Predictions from raw PE library spectra
The calibration from the PE-scanned library, used to predict clay content for the EP samples also scanned with the PE instrument, resulted in an accuracy of R2 = 0.76, RMSEP = 8.2% and RPD = 1.2 (see statistics presented in Table 3). This was slightly better than that from cross-validation accuracy for the PE-scanned samples, even after removal of outlier #11 (R2 = 0.73, RMSECV = 4.7%, and RPD = 2.1) (regression plots shown in Supplementary Fig. S4a and b). Cross-validation of the ExoScan-scanned EP spectra resulted in similar accuracy (R2 = 0.74, RMSECV = 5.2%, and RPD = 1.9). There was a further improvement after omitting sample #17 from the ExoScan-scanned EP spectra as an outlier (R2 = 0.81, RMSEP = 4.4% and RPD = 2.2) (regression plots shown in Supplementary Fig. S4c and d).
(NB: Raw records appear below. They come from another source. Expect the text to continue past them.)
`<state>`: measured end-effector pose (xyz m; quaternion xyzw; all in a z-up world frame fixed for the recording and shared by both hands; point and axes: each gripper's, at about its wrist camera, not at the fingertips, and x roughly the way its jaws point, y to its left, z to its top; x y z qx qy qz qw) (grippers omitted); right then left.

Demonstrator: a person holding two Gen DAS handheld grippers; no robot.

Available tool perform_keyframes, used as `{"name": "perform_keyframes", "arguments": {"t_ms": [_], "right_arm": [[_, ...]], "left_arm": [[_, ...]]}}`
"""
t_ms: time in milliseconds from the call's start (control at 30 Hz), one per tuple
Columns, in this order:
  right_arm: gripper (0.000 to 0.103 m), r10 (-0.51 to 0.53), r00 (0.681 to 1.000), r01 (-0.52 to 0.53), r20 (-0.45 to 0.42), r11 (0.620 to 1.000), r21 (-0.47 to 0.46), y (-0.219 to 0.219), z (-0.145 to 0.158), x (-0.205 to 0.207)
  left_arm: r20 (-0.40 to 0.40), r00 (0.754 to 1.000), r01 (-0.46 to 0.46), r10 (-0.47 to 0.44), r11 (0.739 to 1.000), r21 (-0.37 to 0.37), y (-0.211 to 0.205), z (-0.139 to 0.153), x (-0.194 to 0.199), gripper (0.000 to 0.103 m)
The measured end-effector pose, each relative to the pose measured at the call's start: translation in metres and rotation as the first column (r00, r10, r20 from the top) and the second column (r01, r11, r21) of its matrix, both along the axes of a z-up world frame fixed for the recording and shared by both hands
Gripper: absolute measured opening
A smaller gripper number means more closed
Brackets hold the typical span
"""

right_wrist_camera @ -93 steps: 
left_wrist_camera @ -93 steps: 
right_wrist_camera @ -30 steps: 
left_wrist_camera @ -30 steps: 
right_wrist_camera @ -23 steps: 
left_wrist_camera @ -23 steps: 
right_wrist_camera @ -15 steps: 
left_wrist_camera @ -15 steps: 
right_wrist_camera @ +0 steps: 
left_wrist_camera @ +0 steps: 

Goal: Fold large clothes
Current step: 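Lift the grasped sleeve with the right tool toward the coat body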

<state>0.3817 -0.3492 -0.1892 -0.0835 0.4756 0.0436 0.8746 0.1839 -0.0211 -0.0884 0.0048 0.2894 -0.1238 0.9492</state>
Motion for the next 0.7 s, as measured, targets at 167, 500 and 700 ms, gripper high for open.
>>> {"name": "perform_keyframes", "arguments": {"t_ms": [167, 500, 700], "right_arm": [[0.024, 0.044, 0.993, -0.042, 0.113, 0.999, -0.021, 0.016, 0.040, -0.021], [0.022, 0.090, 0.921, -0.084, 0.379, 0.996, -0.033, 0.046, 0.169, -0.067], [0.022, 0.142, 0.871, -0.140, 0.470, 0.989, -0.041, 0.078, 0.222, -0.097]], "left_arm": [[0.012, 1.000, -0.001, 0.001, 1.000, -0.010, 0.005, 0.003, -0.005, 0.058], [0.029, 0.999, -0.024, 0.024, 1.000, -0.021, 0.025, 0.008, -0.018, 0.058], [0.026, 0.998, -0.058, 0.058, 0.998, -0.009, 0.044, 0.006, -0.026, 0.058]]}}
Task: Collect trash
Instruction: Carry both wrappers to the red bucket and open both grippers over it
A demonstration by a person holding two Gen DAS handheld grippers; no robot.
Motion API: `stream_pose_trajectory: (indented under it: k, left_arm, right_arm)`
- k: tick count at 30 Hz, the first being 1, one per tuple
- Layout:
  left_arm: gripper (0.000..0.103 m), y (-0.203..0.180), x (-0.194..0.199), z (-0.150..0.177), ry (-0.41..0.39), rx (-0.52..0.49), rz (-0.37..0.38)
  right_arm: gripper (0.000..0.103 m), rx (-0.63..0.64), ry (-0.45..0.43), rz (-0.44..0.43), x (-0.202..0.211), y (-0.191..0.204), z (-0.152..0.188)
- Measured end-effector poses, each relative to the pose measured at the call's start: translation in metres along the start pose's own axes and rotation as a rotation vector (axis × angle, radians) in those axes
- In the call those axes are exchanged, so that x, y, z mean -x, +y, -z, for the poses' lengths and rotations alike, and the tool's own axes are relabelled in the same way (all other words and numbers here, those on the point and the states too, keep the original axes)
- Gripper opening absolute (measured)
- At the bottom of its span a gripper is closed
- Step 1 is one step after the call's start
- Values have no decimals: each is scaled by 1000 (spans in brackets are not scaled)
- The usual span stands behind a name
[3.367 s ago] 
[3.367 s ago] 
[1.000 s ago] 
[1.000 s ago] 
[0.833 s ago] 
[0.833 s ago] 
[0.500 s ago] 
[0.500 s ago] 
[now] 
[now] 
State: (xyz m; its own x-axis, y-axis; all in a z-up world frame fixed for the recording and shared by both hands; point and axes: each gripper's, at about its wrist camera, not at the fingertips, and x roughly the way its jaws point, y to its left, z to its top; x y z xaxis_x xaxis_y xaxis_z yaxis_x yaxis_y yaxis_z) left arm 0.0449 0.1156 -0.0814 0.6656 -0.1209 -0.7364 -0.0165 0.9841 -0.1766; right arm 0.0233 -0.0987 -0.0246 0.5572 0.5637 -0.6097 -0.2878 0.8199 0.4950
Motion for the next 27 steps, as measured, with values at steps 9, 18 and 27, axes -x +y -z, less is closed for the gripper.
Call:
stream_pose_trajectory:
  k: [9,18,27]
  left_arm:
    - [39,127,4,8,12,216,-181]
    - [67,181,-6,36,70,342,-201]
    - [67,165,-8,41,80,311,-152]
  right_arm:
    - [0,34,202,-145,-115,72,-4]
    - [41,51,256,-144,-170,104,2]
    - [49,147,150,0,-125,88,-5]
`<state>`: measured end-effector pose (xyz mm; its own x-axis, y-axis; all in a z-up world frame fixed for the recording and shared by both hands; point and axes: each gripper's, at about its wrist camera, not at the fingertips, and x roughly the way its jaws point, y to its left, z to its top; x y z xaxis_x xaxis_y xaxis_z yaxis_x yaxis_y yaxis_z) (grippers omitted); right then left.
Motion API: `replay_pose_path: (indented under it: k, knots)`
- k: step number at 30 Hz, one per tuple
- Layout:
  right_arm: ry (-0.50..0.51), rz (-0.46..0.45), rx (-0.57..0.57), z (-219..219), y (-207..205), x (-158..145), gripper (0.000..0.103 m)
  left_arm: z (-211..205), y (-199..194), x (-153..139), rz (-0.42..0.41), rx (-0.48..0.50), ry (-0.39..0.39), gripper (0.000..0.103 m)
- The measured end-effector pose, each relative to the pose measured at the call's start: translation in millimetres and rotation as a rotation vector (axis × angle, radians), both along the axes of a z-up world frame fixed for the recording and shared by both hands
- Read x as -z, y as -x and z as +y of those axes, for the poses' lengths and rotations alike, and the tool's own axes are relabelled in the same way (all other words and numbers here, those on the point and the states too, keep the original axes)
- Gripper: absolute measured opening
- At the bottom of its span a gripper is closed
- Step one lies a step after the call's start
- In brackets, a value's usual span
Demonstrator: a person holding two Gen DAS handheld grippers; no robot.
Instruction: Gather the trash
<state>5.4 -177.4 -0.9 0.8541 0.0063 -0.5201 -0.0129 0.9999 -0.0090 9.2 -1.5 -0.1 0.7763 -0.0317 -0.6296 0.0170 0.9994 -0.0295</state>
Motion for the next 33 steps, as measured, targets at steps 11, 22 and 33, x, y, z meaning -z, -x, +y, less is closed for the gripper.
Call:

Predictions of clay contents for the ExoScan-scanned EP spectra, using calibrations from the raw PE-scanned library calibration (Fig. 5b) showed considerable scatter in the 10–30% range and a high slope (1.6) and intercept (11.8). Regression statistics are presented in Table 3. Regression accuracy, even after omitting EP sample #17 as an outlier for the handheld EP spectral set, was poor, with an acceptable R2 = 0.72, but a very high non-bias corrected RMSEP = 23.6. Interestingly, the bias-corrected standard error was only 5.3% compared to 4.9% for the prediction of the PE-scanned EP samples, suggesting that a simple bias correction may lead to quire a reasonable regression. While it may seem reasonable to suggest correcting for this bias in any predicted value for clay, given the relatively good R2 value and considering the much lower bias-corrected standard error of only 6.5%, such a correction may be unreliable in that it might not be applicable to other datasets.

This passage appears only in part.